Wait for Service — polls GET /v0/projects/{projectId}/services/{serviceId} every 5 seconds until the status is live. If it hits failed it exits immediately with an error, and after 5 minutes it times out.
Comment Preview URL — uses the GitHub API to post (or update) a comment on the PR with the live URL. Updating instead of creating a new comment keeps things tidy if the PR is closed and reopened.

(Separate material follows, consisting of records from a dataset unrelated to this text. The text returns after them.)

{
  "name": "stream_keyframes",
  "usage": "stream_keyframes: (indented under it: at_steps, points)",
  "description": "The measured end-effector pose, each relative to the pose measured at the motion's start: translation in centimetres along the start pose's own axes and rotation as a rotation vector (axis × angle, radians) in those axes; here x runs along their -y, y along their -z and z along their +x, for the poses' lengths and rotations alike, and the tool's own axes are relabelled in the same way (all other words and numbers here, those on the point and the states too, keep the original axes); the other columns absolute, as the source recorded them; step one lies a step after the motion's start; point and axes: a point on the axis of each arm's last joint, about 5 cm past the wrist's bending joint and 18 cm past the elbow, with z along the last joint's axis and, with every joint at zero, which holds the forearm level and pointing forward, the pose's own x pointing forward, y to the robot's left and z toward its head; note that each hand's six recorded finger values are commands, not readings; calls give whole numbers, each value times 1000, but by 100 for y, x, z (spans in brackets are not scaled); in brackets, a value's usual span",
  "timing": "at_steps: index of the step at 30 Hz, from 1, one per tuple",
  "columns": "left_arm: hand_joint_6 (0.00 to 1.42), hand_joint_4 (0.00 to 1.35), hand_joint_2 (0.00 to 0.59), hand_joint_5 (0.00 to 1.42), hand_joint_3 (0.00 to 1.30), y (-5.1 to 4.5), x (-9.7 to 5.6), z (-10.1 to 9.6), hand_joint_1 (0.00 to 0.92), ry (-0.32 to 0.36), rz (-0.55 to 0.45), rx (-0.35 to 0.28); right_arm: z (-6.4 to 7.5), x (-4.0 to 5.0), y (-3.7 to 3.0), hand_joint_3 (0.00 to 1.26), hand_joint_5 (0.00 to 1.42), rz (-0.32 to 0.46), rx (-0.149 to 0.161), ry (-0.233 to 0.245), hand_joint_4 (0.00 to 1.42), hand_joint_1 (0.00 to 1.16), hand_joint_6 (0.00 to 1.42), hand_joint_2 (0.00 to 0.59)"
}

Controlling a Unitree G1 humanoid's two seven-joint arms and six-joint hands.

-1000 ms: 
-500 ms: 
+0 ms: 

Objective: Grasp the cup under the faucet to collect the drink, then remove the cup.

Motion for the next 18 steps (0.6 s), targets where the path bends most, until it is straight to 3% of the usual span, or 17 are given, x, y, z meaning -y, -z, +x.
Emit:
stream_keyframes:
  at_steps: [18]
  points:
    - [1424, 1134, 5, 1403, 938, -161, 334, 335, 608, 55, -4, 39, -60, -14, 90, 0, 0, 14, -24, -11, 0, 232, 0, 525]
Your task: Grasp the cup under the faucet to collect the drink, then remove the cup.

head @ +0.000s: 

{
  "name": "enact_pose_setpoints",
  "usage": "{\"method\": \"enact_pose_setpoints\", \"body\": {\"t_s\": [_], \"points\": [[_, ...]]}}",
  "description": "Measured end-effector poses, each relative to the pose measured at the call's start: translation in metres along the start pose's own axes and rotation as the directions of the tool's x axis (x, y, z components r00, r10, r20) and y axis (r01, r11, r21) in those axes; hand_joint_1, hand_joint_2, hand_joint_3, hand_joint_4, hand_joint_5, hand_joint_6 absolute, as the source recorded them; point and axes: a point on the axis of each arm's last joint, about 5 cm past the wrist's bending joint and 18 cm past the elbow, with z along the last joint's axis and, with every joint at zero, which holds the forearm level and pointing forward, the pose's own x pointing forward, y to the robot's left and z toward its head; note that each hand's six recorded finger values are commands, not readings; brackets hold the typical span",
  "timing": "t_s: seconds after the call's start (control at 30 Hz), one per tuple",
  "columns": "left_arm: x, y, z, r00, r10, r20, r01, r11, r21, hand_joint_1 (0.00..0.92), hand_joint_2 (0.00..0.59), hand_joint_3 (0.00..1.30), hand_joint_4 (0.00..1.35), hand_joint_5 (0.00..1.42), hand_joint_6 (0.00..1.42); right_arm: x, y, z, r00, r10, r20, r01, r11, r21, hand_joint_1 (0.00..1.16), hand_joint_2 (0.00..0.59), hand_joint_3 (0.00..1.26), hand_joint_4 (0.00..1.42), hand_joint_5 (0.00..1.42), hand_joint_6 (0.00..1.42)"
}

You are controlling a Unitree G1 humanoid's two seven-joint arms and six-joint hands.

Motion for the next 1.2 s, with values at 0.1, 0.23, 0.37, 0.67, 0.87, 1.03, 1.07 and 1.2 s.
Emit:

Delete Preview — on PR close, lists all services in the project and finds the one matching the PR number by name, then calls DELETE /v0/projects/{projectId}/services/{serviceId} to remove it.
Step 5: Open a Pull Request
Push the workflow file to your main branch, then open a new PR. You should see the workflow kick off in the Actions tab and within a couple of minutes a bot comment like this will appear on the PR:
Preview deployed at: https://preview-pr-42.sliplane.app
When you merge or close the PR, the cleanup job runs and the service is deleted automatically.
Wrapping up
That's it — fully automatic preview environments with about 80 lines of YAML and the Sliplane API. Every reviewer gets a live URL to click through, and you don't have to think about cleanup.
The full Sliplane API reference has more you can do from here: environment variables per service, volume mounts, TCP/UDP services, and more. If you want custom domains on your previews instead of the managed ones, the API supports that too via POST /v0/projects/{projectId}/services/{serviceId}/domains.